How to explain Zero-Knowledge at a dinner party

Co-authored with the Whitepaper Reading Club

Why Zero-Knowledge matters?

Trust, more than money, makes the world go round.

Before you lend money to someone, for example, you’d want assurances that they are not a scammer and that they will be able to pay you back. How can a borrower convince you of both statements without revealing (a) their full identity and (b) their personal net income (income minus expenses)?

Besides, people are inherently untrustworthy. So we bring in middlemen—like banks or escrow services—to bridge that trust gap and pass on the risk of untrusted transactions to them.

To lower these risks, these middlemen demand piles of personal information through the dreaded KYC (Know Your Customer) process, which has spawned issues like high transaction fees and data misuse.

So, what if we could transact without needing to trust the other party or a middleman?

Enter Zero-Knowledge Proofs

Zero-knowledge proofs (ZKPs) solve this conundrum. They allow one party to prove the validity of a statement like the examples above or — “I know where Waldo is” —without revealing the position of Waldo itself or telling a game master.

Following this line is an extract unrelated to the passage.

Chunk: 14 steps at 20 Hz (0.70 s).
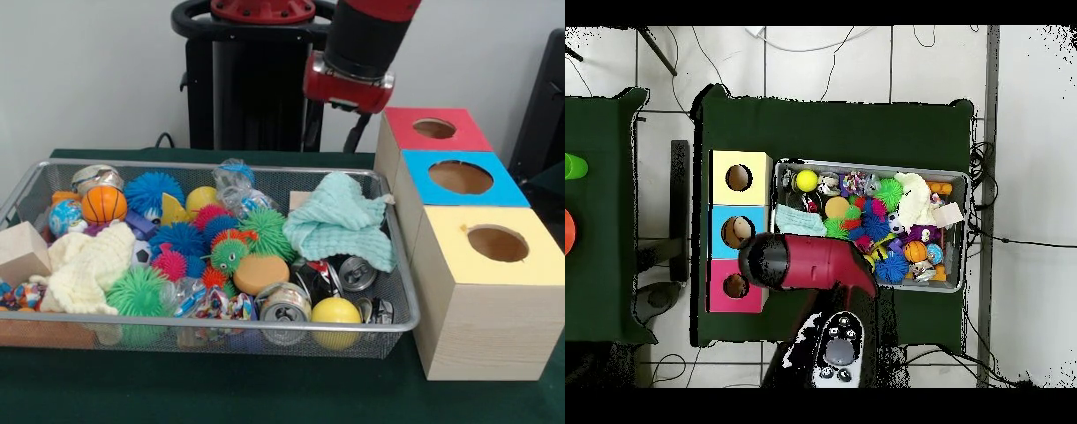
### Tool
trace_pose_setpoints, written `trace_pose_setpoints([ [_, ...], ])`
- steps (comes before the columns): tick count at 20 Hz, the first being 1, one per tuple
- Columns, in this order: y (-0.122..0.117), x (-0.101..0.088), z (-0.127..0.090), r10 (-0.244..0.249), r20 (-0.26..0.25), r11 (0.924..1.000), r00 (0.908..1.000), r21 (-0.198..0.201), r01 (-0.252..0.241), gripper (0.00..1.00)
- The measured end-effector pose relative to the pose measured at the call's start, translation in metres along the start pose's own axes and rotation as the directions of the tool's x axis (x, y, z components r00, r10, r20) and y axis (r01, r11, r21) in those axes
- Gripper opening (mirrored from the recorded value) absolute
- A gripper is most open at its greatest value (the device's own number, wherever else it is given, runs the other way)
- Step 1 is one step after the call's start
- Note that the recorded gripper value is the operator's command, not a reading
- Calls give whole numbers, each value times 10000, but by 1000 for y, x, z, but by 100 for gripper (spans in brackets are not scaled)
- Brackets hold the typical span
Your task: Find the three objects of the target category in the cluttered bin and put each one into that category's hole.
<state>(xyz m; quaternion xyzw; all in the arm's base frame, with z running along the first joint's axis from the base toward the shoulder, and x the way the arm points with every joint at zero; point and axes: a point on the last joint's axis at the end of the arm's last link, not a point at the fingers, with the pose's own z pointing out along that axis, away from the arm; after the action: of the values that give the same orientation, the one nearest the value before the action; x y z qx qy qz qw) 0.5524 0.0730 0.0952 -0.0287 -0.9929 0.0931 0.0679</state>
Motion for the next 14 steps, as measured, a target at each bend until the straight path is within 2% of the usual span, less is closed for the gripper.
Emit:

Spotting Waldo is trivial compared to proving it without revealing his position

If this sounds like magic, well, it almost is. ZKPs work using complex cryptography, which can be summed up as mathematical proofs of truth claims.

It is also worth noting that the original data cannot be reconstructed just from these mathematical poofs.

But I’m not a wizard, so here’s how you would solve the problem without math (or magic) - the video below starts at 0:50 mins. Watch it till 2:30 mins.

By using ZKPs, two parties can confidently transact in an anonymous yet secure manner. They can be sure the other party is legitimate without revealing unnecessary details.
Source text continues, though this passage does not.